If {gn} is a geometric sequenc with gn > 0 for all n is an element of natural number,then prove that {ln gn} is an arthnetic sequence
g = a, ar, ar^2, ar^3, ...
ln g = ln(a), ln(a) + ln(r), ln(a) + 2ln(r), ln(a) + 3ln(r), ...
so, the AS has first term = ln(a) and difference = ln(r)
ln(gn+1) - ln (gn) = ln (gn+1/gn) = ln r. The difference between each consecutive term is a constant which is ln r.

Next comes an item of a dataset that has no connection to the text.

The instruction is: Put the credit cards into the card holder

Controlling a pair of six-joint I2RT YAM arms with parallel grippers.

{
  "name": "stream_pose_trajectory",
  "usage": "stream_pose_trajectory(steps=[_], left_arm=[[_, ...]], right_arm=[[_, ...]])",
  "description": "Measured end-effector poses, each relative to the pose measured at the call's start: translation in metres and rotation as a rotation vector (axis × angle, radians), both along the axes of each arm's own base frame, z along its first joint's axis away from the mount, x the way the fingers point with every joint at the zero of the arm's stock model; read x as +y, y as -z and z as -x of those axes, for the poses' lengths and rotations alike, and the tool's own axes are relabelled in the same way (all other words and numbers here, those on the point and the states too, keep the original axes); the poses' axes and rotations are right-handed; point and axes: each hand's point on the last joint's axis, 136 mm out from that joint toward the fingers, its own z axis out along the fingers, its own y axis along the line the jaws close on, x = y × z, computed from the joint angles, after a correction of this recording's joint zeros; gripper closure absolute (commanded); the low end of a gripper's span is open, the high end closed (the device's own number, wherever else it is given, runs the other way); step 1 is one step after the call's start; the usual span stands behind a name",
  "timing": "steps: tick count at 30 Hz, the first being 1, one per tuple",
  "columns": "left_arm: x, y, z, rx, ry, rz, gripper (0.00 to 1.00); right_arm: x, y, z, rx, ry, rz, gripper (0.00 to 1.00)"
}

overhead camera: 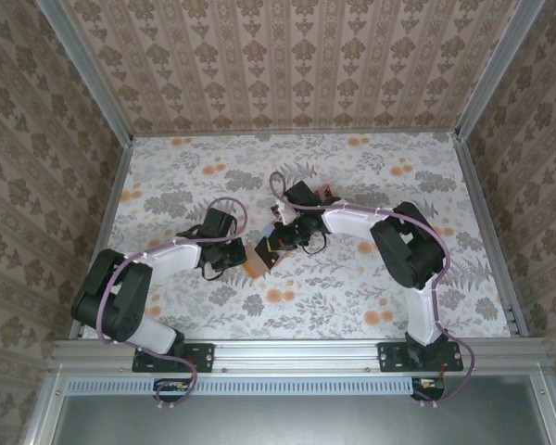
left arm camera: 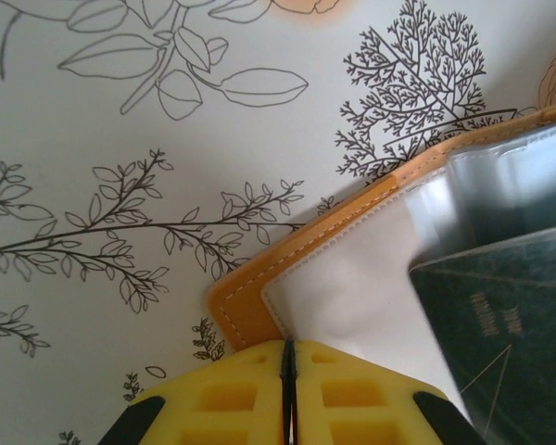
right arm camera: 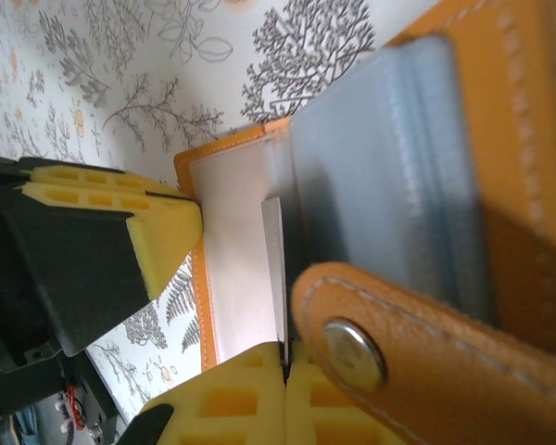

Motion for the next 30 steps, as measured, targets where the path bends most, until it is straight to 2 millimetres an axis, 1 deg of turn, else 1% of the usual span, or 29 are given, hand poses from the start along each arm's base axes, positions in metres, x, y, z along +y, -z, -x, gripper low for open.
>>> stream_pose_trajectory(steps=[4,8,18,23,30], left_arm=[[0.000,0.000,-0.001,0.002,0.000,0.005,0.90],[-0.003,0.000,-0.009,-0.009,0.002,0.015,0.90],[-0.003,0.000,-0.011,-0.013,0.013,0.018,0.90],[-0.003,0.000,-0.011,-0.011,0.015,0.020,0.90],[-0.003,0.000,-0.011,-0.007,0.014,0.025,0.90]], right_arm=[[-0.011,-0.002,-0.012,0.003,0.033,-0.007,0.98],[-0.018,-0.004,-0.019,-0.001,0.052,-0.013,0.98],[-0.017,-0.003,-0.021,-0.009,0.045,-0.012,0.97],[-0.013,0.003,-0.021,0.001,0.031,-0.019,0.97],[-0.011,0.005,-0.021,0.009,0.023,-0.034,0.97]])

Hence, {ln gn} is arithmetic.
Not clear
yes
Why did the math book go to the comedy show?
Because it wanted to find its arithmetic sequence-tic sidekick!
Now, let's prove our point.
For a geometric sequence {gn}, we know that each term is obtained by multiplying the previous term by a constant ratio, let's call it 'r'.
So, we have:
g2 = r * g1
g3 = r * g2
g4 = r * g3
...
Now, let's take the natural logarithm of both sides of these equations:
ln(g2) = ln(r * g1)
ln(g3) = ln(r * g2)
ln(g4) = ln(r * g3)
...
Using rules of logarithms, we can rewrite these equations as:
ln(g2) = ln(r) + ln(g1)
ln(g3) = ln(r) + ln(g2)
ln(g4) = ln(r) + ln(g3)
...
Now, if we subtract ln(g1) from each equation, we get:
ln(g2) - ln(g1) = ln(r)
ln(g3) - ln(g1) = ln(r)
ln(g4) - ln(g1) = ln(r)
...
And hey, what do you know? We have an arithmetic sequence! The terms {ln(gn)} are obtained by subtracting ln(g1) from each term of {ln(gn)}!
So, we've just proved that {ln(gn)} is an arithmetic sequence. Maths can be funny too, right?
To prove that {ln(gn)} is an arithmetic sequence, we need to show that the difference between consecutive terms is constant.
Let's consider the geometric sequence {gn}. We know that gn>0 for all n, which implies that ln(gn) exists for all n, assuming the natural logarithm function.
The formula for the nth term of a geometric sequence is given by:
gn = g1 * r^(n-1),
where g1 is the first term and r is the common ratio.
Now, let's take the natural logarithm of both sides of the equation:
ln(gn) = ln(g1 * r^(n-1)).
Using the properties of logarithms, we can rewrite this as:
ln(gn) = ln(g1) + ln(r^(n-1)).
Using the power rule of logarithms, we have:
ln(gn) = ln(g1) + (n-1) * ln(r).
Now, let's consider the difference between two consecutive terms in the sequence {ln(gn)}:
ln(g(n+1)) - ln(gn) = [ln(g1) + n * ln(r)] - [ln(g1) + (n-1) * ln(r)].
Simplifying this expression, we get:
ln(g(n+1)) - ln(gn) = ln(r).
Since ln(r) is a constant (dependent on the given geometric sequence), this shows that the difference between consecutive terms in the sequence {ln(gn)} is constant. Therefore, {ln(gn)} is an arithmetic sequence.